▶ [Work instructions]: All lines from the first line of the material up to and including the line with "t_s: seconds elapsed" must be copied exactly, and no others.

━━━━━━━━━━━━━━━━━━━━━━━━━━━━━━

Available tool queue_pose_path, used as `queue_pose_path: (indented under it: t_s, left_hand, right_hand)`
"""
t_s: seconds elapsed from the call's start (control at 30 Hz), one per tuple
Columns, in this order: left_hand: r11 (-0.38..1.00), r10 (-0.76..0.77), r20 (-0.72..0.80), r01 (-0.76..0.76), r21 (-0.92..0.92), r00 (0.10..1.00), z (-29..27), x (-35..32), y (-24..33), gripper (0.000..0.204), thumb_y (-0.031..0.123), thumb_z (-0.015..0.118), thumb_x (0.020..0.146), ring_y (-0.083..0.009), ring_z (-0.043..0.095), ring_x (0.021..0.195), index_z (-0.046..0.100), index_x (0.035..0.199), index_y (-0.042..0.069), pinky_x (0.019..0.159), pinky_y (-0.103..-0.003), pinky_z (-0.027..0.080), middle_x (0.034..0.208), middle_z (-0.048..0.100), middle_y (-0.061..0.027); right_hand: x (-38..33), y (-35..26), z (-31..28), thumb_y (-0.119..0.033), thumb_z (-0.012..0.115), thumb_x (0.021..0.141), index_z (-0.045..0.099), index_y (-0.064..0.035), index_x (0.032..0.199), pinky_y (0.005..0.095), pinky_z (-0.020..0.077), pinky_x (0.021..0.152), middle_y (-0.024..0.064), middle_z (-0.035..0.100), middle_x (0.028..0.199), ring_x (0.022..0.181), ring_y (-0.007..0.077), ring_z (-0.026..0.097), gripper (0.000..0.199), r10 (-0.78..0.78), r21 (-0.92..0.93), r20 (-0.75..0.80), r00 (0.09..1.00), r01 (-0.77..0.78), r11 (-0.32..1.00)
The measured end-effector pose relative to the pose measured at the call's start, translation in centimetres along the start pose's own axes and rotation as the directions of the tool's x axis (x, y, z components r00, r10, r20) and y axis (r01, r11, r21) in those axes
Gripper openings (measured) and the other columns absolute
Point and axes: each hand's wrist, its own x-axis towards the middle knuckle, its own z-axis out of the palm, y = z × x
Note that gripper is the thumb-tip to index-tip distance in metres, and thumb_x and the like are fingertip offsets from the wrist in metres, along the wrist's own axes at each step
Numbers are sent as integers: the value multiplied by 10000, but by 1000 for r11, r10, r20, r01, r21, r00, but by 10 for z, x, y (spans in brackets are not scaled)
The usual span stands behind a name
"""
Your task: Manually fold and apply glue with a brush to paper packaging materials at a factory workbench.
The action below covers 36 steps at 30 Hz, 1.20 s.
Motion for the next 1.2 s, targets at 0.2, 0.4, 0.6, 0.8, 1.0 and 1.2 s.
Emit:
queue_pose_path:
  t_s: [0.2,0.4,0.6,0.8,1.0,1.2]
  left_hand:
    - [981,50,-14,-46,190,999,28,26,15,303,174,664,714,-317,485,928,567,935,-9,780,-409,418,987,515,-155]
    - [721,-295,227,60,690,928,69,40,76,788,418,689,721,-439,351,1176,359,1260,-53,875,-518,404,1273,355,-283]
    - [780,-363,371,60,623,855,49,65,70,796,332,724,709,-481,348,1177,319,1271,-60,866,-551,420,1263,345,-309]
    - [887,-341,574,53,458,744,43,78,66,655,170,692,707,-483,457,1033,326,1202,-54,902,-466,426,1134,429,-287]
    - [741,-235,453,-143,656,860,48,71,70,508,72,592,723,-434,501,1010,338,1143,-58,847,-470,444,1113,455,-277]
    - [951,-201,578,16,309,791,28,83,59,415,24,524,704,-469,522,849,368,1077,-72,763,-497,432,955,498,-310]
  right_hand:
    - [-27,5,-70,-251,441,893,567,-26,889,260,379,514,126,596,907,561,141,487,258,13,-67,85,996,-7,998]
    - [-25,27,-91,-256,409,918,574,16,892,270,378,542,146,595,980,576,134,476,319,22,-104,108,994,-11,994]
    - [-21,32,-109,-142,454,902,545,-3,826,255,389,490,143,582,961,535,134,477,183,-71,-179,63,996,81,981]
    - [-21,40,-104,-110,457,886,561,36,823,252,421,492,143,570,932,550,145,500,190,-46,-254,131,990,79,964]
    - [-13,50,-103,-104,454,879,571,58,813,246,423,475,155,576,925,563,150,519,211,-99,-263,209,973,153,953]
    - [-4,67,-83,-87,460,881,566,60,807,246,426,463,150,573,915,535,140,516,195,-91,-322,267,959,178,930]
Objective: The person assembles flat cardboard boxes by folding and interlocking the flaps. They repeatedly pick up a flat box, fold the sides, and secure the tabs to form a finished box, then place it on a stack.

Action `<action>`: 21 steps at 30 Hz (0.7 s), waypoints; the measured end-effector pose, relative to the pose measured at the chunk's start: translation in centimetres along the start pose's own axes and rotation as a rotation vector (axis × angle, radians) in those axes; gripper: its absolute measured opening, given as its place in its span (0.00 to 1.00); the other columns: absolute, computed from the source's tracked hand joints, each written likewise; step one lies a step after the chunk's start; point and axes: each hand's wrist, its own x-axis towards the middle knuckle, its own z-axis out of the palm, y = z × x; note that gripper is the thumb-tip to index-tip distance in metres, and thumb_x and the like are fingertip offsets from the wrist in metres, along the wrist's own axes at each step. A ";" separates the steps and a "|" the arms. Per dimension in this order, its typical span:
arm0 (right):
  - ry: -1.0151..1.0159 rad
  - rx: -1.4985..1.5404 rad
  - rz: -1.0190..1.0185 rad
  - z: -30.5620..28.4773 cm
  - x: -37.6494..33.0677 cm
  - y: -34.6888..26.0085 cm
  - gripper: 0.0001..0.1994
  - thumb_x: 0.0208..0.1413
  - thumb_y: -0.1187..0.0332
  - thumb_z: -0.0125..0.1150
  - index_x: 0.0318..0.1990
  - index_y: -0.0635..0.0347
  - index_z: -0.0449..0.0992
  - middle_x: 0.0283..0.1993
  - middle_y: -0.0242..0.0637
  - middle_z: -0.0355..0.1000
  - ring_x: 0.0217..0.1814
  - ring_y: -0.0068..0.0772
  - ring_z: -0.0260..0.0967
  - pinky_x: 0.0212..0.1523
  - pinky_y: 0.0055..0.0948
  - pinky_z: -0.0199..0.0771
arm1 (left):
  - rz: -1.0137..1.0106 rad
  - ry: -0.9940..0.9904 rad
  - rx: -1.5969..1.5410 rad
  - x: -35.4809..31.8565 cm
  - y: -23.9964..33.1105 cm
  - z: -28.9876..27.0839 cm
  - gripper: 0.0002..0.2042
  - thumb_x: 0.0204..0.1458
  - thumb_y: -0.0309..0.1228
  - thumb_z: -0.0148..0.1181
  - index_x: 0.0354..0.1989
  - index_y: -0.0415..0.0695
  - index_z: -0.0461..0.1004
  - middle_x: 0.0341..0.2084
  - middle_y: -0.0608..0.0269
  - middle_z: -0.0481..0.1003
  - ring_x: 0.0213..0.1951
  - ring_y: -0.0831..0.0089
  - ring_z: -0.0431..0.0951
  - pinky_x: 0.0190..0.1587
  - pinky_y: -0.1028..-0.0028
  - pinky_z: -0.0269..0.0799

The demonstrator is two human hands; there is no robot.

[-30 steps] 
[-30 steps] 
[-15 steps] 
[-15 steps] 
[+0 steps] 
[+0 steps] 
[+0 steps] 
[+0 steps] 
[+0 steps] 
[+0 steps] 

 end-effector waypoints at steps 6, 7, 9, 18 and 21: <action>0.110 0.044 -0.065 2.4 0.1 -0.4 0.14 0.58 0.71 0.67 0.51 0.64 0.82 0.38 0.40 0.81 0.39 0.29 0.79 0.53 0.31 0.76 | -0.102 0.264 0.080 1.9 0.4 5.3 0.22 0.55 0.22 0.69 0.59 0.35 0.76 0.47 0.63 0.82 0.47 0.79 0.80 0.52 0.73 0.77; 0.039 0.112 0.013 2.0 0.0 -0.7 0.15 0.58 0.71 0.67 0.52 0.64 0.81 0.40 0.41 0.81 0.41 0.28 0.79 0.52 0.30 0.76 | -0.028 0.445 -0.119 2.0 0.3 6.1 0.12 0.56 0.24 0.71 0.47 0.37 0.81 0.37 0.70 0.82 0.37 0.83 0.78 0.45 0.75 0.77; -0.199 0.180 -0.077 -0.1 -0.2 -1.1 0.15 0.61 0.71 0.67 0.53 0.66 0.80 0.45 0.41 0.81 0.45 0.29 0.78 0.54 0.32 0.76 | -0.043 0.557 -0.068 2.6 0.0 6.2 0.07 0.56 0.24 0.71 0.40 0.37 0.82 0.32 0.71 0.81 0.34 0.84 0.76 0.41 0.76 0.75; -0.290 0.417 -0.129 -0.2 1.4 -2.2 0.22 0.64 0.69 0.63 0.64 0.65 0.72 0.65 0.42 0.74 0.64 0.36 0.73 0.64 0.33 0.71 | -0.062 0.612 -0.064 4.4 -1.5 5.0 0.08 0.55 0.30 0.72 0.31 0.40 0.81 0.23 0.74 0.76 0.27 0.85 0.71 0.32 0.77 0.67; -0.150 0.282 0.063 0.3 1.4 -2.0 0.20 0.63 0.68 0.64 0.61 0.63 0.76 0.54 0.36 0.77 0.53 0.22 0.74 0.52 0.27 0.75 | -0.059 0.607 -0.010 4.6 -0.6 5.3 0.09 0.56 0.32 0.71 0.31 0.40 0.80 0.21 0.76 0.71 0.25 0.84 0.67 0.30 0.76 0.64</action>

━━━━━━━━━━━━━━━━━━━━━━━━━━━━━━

▶ [Solution to this problem]:
Available tool queue_pose_path, used as `queue_pose_path: (indented under it: t_s, left_hand, right_hand)`
"""
t_s: seconds elapsed from the call's start (control at 30 Hz), one per tuple

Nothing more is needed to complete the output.